I-clear genesis clone with vamo v2

use the genesis now and then, using a new tank a i got from vapemob, the rev tank, which is nothing better than an evod or mini protank. because the setup is easier than rebuilding the genesis

Reactions: Like 4


----------



## Riaz (3/12/13)

hi sabrefm1, and welcome

Reactions: Like 1


----------



## Stroodlepuff (3/12/13)

Hi There

and welcome  Looking forward to your insight

Reactions: Like 1


----------



## VapeKing (3/12/13)

Welcome to the forums!

Reactions: Like 1


----------



## CraftyZA (3/12/13)

Welcome!
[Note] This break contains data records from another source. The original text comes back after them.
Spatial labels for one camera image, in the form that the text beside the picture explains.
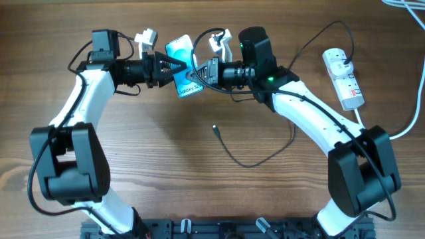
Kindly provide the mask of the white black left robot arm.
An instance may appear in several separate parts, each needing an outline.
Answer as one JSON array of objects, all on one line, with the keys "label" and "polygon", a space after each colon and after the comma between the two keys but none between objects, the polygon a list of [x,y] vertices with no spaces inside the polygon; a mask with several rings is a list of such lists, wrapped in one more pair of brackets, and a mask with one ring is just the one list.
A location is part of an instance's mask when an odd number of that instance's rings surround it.
[{"label": "white black left robot arm", "polygon": [[136,209],[111,188],[111,173],[96,128],[118,86],[162,87],[186,69],[180,60],[155,51],[157,33],[146,29],[128,38],[133,54],[120,56],[119,31],[95,30],[84,45],[86,60],[73,58],[68,69],[74,89],[60,113],[30,135],[33,165],[28,182],[38,182],[46,200],[64,206],[65,213],[85,212],[109,238],[151,238]]}]

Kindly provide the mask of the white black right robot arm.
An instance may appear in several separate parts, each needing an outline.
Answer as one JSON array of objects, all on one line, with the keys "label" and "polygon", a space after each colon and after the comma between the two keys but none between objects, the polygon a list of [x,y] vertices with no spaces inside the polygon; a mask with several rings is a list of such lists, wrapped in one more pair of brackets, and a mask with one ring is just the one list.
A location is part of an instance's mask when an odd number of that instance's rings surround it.
[{"label": "white black right robot arm", "polygon": [[321,233],[339,238],[373,207],[392,201],[401,180],[388,133],[364,128],[314,96],[290,69],[278,66],[263,27],[239,33],[242,60],[230,60],[226,30],[209,30],[219,57],[197,66],[189,59],[189,80],[223,94],[252,94],[304,131],[328,158],[330,201],[315,219]]}]
Makes me so happy to see the speed at which this forum is growing!!

Reactions: Like 1


----------



## Nooby (3/12/13)

Welcome & glad you could join the family

Reactions: Like 1


----------



## Andre (3/12/13)

sabrefm1 said:


> vaping for more than a year now, went from clueless to advanced vapor
> 
> current setup
> 
> ...


Welcome to this forum. Huge congrats on more than 1 year free of the stinkies - that is a real milestone!


----------



## JB1987 (3/12/13)

Welcome! Well done on the vaping success!


----------



## TylerD (3/12/13)

Welcome brother!


----------



## Gizmo (3/12/13)

Welcome to the forum. What's the Genesis clone like

Reactions: Like 3


----------



## ET (3/12/13)

welcome, awesome to see so many people joining and enriching the community

Reactions: Like 1


----------



## vaalboy (3/12/13)

Welcome!

Reactions: Like 1


----------



## SVS1000 (12/12/13)

Hizit *Waves


----------